António Duarte Gomes Leal (1848-1921) nasceu em Lisboa. Era filho de um funcionário do Estado. Frequentou o Curso Superior de Letras, não chegando a terminá-lo. Ao ler as obras de Marx, Darwin, Renan e Proudhon, entusiasmou-se com o Socialismo, aproximando-se ideologicamente de Antero de Quental e Oliveira Martins.

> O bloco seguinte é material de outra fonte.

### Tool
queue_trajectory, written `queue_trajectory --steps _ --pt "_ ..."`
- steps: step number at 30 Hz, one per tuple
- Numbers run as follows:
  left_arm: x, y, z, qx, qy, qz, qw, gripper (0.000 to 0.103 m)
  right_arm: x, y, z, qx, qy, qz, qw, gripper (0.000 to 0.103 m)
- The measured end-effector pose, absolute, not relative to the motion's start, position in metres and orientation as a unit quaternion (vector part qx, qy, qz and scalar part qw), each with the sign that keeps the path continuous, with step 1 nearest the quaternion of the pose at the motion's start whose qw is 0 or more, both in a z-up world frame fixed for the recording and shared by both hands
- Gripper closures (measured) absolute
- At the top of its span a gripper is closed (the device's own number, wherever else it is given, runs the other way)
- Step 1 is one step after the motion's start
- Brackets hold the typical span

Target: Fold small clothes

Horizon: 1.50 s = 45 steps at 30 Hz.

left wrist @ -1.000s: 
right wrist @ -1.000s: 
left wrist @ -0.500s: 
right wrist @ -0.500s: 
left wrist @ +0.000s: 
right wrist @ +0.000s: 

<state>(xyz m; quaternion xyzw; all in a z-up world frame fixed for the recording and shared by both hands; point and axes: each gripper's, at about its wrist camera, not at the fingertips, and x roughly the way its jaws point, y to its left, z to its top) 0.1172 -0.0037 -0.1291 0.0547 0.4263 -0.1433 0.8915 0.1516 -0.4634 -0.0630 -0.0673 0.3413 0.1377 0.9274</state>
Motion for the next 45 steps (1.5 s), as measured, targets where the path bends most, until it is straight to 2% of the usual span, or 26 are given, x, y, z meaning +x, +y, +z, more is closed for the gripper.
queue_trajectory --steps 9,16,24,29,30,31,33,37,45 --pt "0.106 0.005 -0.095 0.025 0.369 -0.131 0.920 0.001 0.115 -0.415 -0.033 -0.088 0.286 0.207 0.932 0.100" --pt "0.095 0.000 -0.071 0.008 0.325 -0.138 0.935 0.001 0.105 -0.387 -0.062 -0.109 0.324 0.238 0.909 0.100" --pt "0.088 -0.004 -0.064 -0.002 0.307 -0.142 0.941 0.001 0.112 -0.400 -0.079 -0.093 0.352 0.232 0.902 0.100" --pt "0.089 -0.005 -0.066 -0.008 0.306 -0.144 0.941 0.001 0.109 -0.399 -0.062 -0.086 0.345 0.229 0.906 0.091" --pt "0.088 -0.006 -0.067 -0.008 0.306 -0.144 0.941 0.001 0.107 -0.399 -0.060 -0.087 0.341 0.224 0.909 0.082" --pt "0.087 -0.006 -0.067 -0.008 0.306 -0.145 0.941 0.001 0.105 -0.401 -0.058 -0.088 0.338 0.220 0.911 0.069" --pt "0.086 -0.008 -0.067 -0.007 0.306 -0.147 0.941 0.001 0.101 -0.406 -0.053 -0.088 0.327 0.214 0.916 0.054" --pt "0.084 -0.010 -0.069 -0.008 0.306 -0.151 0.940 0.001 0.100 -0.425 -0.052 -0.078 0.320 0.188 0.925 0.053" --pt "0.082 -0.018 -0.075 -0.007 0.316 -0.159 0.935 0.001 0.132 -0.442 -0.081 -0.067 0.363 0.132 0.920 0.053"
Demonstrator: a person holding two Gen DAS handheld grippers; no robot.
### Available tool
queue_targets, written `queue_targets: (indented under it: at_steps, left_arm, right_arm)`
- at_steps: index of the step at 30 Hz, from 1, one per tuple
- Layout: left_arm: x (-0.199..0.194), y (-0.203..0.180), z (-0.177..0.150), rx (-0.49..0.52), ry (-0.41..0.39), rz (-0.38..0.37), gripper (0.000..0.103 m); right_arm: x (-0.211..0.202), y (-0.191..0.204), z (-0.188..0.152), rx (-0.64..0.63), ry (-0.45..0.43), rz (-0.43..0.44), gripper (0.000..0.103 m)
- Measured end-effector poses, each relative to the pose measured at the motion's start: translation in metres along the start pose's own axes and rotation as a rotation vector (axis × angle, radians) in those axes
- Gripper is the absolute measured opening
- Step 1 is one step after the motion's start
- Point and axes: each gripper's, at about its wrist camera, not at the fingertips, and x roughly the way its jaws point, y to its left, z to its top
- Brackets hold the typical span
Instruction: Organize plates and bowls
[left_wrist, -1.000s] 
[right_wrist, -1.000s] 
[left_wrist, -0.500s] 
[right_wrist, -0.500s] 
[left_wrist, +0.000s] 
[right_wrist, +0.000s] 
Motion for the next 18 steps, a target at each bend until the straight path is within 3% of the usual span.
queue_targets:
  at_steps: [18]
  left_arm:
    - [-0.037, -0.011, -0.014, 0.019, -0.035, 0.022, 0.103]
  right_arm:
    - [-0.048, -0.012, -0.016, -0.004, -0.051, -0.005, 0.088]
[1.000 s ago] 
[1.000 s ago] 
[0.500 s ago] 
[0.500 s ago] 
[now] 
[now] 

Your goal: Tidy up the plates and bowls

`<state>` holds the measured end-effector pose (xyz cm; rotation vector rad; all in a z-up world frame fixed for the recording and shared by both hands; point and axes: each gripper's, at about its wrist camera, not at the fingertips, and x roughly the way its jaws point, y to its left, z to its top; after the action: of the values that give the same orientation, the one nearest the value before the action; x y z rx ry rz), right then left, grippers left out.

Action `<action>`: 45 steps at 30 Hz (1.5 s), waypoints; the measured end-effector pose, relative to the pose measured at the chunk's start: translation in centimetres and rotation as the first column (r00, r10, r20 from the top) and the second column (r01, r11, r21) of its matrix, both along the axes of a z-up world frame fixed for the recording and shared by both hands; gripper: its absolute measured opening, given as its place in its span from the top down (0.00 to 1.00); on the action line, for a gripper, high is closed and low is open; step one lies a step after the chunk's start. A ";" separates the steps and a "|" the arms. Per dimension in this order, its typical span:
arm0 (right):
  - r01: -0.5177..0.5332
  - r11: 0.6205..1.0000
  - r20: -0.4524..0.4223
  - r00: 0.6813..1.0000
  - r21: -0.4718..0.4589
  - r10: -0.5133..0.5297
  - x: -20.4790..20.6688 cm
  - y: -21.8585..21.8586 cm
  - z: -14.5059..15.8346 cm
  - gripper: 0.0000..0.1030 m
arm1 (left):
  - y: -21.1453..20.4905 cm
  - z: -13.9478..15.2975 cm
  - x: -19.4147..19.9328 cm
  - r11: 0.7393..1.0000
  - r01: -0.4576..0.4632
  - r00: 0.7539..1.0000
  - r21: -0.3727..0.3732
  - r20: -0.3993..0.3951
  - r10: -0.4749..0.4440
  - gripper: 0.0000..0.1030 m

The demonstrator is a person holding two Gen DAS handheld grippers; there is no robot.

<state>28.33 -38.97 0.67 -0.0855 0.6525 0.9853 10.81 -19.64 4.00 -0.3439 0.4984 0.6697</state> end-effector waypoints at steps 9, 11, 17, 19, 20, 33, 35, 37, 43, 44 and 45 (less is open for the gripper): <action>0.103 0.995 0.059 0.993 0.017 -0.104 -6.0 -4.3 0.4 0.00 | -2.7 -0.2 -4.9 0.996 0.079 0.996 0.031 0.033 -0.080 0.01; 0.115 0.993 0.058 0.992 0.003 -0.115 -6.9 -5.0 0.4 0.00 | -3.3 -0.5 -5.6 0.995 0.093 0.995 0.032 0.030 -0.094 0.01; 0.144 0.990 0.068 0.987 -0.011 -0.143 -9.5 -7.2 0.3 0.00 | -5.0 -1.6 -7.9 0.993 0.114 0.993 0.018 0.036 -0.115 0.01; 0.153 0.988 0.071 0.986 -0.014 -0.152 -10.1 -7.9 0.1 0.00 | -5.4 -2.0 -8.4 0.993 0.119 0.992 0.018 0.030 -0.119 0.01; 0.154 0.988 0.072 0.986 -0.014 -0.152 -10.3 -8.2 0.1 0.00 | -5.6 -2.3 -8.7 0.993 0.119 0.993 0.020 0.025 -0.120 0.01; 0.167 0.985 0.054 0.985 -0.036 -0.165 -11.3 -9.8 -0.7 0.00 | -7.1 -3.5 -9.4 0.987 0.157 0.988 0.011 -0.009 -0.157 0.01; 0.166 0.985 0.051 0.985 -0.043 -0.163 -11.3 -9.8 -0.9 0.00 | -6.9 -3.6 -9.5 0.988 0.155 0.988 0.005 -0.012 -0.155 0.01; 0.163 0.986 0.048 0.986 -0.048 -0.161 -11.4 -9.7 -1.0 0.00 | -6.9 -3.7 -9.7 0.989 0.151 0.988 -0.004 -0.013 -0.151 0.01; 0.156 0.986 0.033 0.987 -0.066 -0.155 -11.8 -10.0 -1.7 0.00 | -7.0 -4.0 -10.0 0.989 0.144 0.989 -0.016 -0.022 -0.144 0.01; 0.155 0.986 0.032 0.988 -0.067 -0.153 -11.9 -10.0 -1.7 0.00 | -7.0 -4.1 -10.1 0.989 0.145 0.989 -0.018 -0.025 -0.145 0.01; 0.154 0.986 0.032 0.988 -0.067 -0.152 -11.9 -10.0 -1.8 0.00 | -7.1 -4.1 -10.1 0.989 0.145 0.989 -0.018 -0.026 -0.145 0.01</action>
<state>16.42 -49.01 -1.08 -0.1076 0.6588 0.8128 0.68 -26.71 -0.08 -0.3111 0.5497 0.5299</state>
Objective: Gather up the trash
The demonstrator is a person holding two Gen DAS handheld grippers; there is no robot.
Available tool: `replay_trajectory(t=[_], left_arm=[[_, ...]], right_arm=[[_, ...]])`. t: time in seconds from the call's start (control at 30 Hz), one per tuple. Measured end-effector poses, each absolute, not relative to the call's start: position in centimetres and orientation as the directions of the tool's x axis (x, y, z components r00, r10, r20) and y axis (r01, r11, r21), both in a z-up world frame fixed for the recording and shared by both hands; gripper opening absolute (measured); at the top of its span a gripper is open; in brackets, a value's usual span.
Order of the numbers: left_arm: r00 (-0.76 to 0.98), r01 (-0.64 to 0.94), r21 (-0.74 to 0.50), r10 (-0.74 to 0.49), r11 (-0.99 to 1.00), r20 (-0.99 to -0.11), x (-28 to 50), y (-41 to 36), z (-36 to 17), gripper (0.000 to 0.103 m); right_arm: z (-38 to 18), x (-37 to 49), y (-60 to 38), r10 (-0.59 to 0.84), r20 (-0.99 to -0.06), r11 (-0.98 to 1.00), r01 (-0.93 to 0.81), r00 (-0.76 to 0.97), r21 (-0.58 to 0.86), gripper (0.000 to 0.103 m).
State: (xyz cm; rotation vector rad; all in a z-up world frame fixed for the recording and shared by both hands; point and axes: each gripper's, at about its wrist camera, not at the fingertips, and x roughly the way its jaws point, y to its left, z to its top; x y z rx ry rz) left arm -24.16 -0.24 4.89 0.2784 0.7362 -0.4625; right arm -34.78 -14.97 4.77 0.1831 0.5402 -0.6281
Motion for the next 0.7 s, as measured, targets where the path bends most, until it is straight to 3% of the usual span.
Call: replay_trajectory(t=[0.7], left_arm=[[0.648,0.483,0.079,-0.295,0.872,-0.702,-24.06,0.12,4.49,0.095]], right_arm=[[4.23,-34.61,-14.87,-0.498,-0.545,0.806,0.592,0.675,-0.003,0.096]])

“Autópsia do Amor”, poema de Gomes Leal.

10.09.2021 | Produção e voz: Luís Gaspar

O Amor — essa paixão romanesca e fagueira —
que os vates têm cantado em bemol comovido,
é, na forma, uma coisa assaz brusca e grosseira,
como o assalto da fera e o ataque do bandido.

Tal e qual como o lobo assalta a cordeira,
a empolga e lhe crava o colmilho atrevido,
assim ataca o Amor. — São da mesma maneira
o Espasmo, a Fúria, o Uivo, o Estertor, o Rugido.

Nas contorsões do Cio e os seus enlaçamentos,
há o ardor da Serpente, a enroscar-se nas preias,
e a estrangular o touro enorme e mugidor.

E quer cheire ao sertão, ou da Lais aos unguentos,
Nos rosais, num covil, ou de Nero nas ceias,
— são sempre os mesmos ais, o Pranto, o Espasmo, a Dor.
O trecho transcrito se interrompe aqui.